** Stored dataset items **
▼
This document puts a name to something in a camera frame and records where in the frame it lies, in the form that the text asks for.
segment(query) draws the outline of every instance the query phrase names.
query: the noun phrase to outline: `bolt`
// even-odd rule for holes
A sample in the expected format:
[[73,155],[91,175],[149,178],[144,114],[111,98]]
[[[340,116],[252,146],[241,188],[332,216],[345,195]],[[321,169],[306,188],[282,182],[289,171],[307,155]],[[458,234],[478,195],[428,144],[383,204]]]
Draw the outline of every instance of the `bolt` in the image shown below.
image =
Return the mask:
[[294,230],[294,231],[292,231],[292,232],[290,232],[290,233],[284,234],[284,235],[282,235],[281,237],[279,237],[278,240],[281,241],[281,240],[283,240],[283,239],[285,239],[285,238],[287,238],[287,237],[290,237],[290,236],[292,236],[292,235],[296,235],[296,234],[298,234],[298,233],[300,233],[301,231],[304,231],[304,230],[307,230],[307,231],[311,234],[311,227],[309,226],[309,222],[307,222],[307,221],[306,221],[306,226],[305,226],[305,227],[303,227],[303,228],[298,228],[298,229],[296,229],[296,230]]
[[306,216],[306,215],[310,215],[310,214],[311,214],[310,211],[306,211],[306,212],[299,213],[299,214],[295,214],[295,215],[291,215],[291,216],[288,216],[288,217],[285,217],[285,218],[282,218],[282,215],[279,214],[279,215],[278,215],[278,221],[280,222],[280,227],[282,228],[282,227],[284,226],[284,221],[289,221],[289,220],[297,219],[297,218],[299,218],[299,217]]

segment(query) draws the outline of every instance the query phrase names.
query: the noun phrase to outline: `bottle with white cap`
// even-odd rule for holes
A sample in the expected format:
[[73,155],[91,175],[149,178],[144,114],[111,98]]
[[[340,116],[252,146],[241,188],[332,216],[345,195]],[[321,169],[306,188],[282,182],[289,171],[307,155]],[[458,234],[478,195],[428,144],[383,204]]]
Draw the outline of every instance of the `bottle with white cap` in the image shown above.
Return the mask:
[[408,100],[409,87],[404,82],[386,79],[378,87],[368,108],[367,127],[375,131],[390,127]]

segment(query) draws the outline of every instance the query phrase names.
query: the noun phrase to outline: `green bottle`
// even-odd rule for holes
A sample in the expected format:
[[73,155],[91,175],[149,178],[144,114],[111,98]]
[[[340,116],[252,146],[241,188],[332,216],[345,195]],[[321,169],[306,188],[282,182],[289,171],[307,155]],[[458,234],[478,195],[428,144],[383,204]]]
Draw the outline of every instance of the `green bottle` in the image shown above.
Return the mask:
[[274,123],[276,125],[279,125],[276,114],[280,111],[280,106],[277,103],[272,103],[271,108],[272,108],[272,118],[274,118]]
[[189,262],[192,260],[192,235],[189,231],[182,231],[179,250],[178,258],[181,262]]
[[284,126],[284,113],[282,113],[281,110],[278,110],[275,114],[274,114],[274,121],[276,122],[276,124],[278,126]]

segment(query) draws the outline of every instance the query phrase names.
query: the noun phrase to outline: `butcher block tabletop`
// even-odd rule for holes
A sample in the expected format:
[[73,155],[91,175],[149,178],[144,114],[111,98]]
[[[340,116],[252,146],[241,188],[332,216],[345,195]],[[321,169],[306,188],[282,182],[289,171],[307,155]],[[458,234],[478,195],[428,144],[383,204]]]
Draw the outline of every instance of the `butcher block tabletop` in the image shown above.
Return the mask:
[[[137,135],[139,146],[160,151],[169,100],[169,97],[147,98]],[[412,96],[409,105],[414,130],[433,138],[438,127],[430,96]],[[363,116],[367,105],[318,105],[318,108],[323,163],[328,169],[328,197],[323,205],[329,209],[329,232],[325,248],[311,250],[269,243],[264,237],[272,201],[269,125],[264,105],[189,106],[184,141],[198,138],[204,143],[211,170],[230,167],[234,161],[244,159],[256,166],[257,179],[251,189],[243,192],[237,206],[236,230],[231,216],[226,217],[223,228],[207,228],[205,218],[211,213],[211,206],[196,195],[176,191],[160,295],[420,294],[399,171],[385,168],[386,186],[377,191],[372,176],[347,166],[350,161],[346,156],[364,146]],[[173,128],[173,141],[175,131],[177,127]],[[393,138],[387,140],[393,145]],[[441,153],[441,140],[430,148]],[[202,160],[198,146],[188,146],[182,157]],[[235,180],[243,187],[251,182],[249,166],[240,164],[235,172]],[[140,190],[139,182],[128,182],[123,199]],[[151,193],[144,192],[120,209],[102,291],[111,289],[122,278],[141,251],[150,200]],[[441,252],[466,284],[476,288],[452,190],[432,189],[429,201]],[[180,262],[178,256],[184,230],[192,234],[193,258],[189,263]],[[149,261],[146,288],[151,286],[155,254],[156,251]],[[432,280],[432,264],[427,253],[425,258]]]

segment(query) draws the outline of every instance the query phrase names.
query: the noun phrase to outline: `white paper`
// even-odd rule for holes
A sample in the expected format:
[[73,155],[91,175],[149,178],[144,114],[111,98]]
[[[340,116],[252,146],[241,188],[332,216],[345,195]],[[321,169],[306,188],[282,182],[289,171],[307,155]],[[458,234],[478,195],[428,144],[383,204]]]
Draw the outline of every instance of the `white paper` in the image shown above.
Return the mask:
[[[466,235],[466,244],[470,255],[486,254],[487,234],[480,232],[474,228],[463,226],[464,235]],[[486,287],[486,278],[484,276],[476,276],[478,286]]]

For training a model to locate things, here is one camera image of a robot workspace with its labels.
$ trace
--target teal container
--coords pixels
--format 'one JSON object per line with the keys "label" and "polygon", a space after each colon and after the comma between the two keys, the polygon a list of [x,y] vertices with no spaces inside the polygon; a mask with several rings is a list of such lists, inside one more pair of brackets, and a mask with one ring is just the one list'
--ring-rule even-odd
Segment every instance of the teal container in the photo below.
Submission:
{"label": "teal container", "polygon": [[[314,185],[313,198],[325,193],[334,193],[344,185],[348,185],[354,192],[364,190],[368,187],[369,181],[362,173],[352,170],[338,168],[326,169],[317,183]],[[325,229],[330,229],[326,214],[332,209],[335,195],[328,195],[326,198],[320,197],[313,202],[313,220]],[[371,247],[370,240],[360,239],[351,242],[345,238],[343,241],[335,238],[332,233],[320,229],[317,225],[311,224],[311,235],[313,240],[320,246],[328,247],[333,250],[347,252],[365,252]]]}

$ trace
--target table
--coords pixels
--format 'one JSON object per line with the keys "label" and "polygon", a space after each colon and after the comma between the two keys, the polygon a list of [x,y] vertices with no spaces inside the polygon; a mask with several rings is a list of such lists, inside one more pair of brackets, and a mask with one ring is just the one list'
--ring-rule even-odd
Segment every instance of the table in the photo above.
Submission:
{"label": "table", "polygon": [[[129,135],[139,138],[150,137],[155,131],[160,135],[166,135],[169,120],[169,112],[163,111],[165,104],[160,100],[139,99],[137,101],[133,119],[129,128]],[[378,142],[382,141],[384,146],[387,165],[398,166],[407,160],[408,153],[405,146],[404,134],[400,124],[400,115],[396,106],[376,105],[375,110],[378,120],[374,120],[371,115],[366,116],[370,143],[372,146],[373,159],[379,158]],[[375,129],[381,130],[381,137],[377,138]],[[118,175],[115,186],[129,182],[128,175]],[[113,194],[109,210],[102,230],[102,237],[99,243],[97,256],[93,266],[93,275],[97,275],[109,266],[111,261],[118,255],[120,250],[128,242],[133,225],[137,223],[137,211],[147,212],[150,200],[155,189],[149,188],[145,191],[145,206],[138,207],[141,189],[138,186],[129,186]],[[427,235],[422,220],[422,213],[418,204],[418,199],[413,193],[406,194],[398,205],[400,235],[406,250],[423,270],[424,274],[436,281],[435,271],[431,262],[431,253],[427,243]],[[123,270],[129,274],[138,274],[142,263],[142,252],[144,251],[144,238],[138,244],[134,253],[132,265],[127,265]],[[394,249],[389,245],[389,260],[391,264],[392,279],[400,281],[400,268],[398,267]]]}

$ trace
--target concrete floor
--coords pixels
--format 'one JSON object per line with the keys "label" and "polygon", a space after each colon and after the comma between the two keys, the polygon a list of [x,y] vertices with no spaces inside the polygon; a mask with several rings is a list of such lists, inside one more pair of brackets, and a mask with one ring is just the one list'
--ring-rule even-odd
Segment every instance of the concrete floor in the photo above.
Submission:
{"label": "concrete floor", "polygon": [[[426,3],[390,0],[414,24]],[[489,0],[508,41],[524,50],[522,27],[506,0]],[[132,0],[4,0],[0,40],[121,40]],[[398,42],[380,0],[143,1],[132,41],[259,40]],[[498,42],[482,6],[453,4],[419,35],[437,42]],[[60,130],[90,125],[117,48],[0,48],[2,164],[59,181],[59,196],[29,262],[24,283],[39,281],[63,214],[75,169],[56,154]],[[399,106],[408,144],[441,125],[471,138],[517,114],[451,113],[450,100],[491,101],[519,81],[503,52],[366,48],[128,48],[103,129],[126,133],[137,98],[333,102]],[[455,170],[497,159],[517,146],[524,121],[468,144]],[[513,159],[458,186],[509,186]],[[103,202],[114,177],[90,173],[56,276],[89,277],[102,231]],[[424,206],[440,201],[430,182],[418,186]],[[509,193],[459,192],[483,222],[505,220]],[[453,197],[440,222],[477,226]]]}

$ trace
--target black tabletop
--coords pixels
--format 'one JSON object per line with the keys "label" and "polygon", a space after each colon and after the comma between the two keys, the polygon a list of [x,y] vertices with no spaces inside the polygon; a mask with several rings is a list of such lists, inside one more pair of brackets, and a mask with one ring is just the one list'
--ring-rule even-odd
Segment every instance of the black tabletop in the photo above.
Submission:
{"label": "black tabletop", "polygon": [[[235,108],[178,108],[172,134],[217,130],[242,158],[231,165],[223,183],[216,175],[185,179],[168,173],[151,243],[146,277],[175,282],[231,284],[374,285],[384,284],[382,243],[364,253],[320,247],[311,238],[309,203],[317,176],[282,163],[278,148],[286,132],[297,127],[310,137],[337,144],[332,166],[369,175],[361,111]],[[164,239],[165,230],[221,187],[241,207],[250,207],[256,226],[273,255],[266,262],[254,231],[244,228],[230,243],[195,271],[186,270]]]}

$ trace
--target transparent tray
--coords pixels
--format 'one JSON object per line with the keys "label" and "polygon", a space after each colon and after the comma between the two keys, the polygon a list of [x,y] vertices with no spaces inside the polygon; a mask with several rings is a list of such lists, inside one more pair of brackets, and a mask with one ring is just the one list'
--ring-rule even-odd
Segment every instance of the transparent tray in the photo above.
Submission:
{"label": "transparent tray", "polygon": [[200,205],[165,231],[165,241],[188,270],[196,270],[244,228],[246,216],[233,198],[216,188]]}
▲
Please make an exact copy of the lines from the one holding "Segment every instance of the transparent" through the final line of the records above, nothing more.

Segment every instance of the transparent tray in the photo above.
Submission:
{"label": "transparent tray", "polygon": [[200,205],[165,231],[165,241],[188,270],[196,270],[244,228],[246,216],[233,198],[216,188]]}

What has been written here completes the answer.